My friend is newly diagnosed with MS after lumbar puncture and MRI - however, she has been told there will be no treatment offered before her next appointment with consultant on April 2020. As she is not the only member of her family with MS, she is obviously worried that medication hasn’t been offered to her to slow or improve her symptoms. Has anyone else experience of this. It would be very helpful to hear of like expereinces.
That sounds a bit odd.
Has your friend been diagnosed with relapsing remitting MS? This would be where she has experienced a pattern of relapse, where symptoms start, last for a period of weeks or months, then partially or completely remit (ie get better). If so, she should have been offered a disease modifying drug (DMD). If however, the neurologist has very strong suspicions that her MS is progressive, which would mean there isn’t a pattern of relapse and remission, just a steady pattern of symptoms with no improvements, it’s possible that they want to hold off DMDs until another relapse proves them wrong.
Normally though, the first action of a neurologist is to prescribe a DMD even if there is some doubt over whether the persons MS is relapsing remitting, since it’s better to err on the side of relapse prevention.

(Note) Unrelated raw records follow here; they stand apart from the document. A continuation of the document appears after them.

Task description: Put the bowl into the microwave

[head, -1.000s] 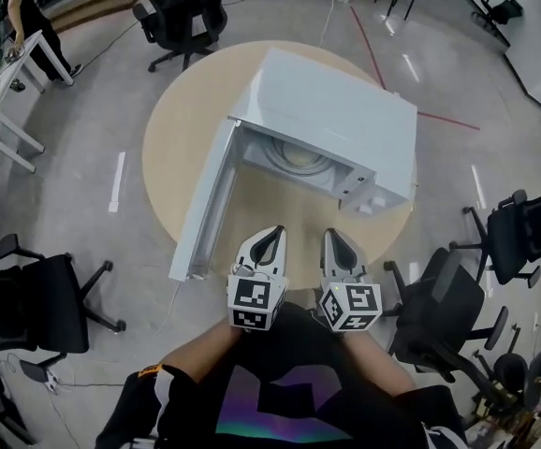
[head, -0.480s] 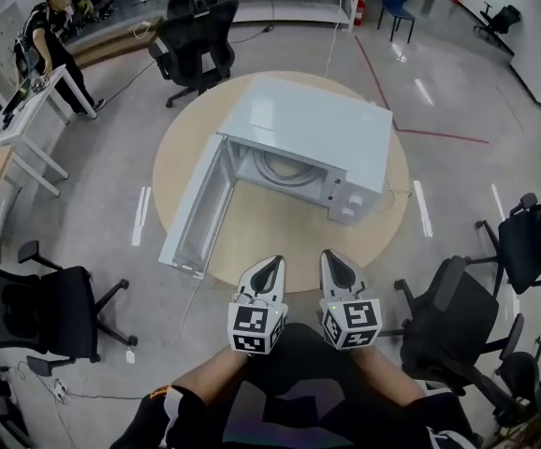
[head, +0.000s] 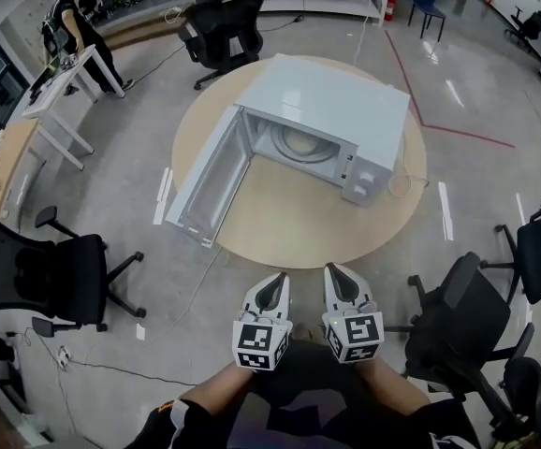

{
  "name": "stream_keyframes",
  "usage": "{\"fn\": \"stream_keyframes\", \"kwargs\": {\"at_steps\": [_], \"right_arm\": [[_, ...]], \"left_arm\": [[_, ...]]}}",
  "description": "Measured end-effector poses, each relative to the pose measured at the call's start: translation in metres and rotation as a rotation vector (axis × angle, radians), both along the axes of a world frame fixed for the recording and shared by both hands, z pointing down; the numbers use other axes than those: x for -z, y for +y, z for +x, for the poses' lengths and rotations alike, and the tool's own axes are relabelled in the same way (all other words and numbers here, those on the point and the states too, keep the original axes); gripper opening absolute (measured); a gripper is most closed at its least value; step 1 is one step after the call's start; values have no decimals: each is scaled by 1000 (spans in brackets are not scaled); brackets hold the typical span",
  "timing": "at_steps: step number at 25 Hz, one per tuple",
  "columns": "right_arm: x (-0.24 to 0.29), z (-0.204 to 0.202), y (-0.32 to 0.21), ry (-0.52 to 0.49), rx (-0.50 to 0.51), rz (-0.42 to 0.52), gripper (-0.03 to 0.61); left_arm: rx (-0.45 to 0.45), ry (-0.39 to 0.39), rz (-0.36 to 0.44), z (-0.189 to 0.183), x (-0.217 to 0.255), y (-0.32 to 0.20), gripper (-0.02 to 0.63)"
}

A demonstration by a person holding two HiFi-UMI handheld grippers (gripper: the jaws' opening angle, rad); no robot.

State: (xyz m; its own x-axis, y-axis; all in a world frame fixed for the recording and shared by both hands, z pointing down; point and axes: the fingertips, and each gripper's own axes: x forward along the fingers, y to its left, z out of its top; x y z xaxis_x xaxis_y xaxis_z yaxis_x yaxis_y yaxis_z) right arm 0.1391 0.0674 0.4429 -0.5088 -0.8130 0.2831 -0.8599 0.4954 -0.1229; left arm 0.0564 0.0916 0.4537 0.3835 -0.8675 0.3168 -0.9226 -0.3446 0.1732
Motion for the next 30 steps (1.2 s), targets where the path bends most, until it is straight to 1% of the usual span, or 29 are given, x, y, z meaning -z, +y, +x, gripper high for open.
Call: {"fn": "stream_keyframes", "kwargs": {"at_steps": [6,15,22,30], "right_arm": [[-9,1,25,16,35,-9,18],[-14,-6,47,40,82,-4,18],[-12,-29,58,52,160,4,18],[-11,-64,72,61,273,17,17]], "left_arm": [[25,-17,2,0,-5,28,46],[47,-22,1,-6,-8,46,46],[101,-35,0,-23,-8,59,46],[201,-42,14,-51,-7,75,46]]}}
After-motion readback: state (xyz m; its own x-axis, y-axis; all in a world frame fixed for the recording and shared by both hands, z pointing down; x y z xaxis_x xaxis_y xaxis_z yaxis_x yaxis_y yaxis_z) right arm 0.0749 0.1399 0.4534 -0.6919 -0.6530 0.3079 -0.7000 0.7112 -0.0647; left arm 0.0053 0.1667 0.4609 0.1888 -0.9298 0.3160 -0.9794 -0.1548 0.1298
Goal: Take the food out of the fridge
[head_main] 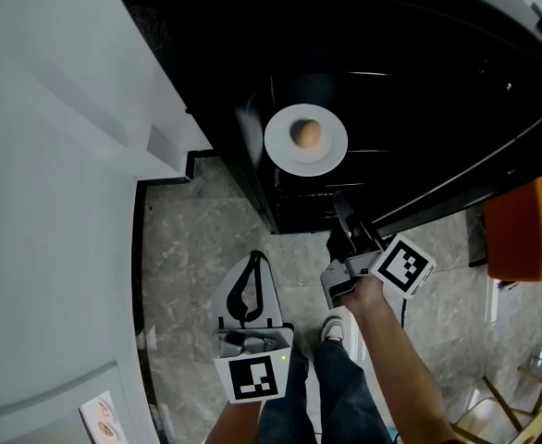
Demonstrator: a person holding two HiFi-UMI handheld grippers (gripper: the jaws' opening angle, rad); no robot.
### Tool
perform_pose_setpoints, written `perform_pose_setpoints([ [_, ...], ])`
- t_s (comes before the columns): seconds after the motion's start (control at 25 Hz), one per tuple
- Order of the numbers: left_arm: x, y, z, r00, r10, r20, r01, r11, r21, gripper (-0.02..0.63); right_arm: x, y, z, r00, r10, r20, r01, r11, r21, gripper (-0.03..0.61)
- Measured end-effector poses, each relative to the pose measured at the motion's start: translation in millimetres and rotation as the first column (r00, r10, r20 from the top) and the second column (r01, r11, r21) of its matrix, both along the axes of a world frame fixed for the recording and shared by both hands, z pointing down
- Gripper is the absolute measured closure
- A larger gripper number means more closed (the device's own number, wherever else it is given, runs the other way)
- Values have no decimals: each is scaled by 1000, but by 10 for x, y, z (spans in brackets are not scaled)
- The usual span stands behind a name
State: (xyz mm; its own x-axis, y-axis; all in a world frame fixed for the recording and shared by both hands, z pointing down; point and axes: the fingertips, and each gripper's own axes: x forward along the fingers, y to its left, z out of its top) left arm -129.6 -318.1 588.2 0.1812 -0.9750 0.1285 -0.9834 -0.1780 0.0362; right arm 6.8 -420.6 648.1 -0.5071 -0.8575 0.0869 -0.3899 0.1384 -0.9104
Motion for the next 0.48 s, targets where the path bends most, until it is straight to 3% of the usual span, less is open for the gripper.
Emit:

In your friends shoes, I’d be tempted to write to the neurologist and ask for a DMD, or for a reason why one hasn’t been suggested. Or at the very least, to speak with her MS nurse (assuming she has one) to ask for advise.
She should be aware though, that a DMD isn’t likely to improve residual symptoms. Their aim is to prevent relapses and the severity of relapses.
I wonder if there is a subtle?? move by the medics to NOT prescribe DMD’s as readily as they used to.
As Sue says, I’d get your friend to call her MS nurse/neuro and ask for advice about starting a DMD. If she’s experiencing specific symptoms, like pain or spasms, then she should give her GP a call to talk about medication that could help with that.